◆ What you should do: From the line with "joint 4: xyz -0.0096" through the final line, please write out the listing exactly, including both of those lines.

-- Information provided follows --

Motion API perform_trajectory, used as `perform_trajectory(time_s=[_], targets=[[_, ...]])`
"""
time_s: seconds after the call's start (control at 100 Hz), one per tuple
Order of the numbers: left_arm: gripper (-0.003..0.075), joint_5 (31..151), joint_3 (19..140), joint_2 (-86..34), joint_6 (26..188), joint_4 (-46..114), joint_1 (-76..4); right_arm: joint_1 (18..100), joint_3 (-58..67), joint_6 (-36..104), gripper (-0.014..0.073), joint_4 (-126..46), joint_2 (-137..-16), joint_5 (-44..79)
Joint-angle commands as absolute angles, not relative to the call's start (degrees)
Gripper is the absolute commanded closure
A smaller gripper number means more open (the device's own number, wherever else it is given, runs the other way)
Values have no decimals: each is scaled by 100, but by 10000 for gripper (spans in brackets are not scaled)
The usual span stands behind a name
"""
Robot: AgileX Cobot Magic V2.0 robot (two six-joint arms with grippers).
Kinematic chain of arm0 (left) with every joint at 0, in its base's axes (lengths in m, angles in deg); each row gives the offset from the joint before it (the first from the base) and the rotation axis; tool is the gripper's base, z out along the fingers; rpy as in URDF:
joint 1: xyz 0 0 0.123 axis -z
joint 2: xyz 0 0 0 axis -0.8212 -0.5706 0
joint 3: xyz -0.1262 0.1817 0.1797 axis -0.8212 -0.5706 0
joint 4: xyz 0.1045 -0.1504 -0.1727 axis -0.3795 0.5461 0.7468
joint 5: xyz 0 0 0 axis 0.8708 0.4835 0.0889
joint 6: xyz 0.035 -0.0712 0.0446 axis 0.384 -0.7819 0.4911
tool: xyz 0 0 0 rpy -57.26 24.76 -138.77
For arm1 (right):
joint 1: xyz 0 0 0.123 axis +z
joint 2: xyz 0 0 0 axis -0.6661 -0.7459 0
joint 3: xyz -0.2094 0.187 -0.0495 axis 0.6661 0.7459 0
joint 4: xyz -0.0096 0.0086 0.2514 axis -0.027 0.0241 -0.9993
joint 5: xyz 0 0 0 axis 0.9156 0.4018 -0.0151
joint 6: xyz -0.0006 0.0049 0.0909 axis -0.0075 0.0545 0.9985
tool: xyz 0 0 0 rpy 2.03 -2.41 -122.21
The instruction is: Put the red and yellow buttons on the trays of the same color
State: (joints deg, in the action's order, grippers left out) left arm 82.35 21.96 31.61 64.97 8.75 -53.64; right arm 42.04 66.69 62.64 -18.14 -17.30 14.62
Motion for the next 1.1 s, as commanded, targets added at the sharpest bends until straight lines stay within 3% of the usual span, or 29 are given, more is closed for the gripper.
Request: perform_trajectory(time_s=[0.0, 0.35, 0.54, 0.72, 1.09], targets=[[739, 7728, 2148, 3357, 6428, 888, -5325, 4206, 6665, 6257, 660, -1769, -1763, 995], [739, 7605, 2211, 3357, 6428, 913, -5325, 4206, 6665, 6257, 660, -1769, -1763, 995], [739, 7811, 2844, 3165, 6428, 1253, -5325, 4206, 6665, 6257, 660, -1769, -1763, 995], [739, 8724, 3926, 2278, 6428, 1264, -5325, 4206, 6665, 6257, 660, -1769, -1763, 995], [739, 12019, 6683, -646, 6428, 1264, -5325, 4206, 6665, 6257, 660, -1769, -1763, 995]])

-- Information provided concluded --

◆ Worked solution:
joint 4: xyz -0.0096 0.0086 0.2514 axis -0.027 0.0241 -0.9993
joint 5: xyz 0 0 0 axis 0.9156 0.4018 -0.0151
joint 6: xyz -0.0006 0.0049 0.0909 axis -0.0075 0.0545 0.9985
tool: xyz 0 0 0 rpy 2.03 -2.41 -122.21
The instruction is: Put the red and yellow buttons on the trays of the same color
State: (joints deg, in the action's order, grippers left out) left arm 82.35 21.96 31.61 64.97 8.75 -53.64; right arm 42.04 66.69 62.64 -18.14 -17.30 14.62
Motion for the next 1.1 s, as commanded, targets added at the sharpest bends until straight lines stay within 3% of the usual span, or 29 are given, more is closed for the gripper.
Request: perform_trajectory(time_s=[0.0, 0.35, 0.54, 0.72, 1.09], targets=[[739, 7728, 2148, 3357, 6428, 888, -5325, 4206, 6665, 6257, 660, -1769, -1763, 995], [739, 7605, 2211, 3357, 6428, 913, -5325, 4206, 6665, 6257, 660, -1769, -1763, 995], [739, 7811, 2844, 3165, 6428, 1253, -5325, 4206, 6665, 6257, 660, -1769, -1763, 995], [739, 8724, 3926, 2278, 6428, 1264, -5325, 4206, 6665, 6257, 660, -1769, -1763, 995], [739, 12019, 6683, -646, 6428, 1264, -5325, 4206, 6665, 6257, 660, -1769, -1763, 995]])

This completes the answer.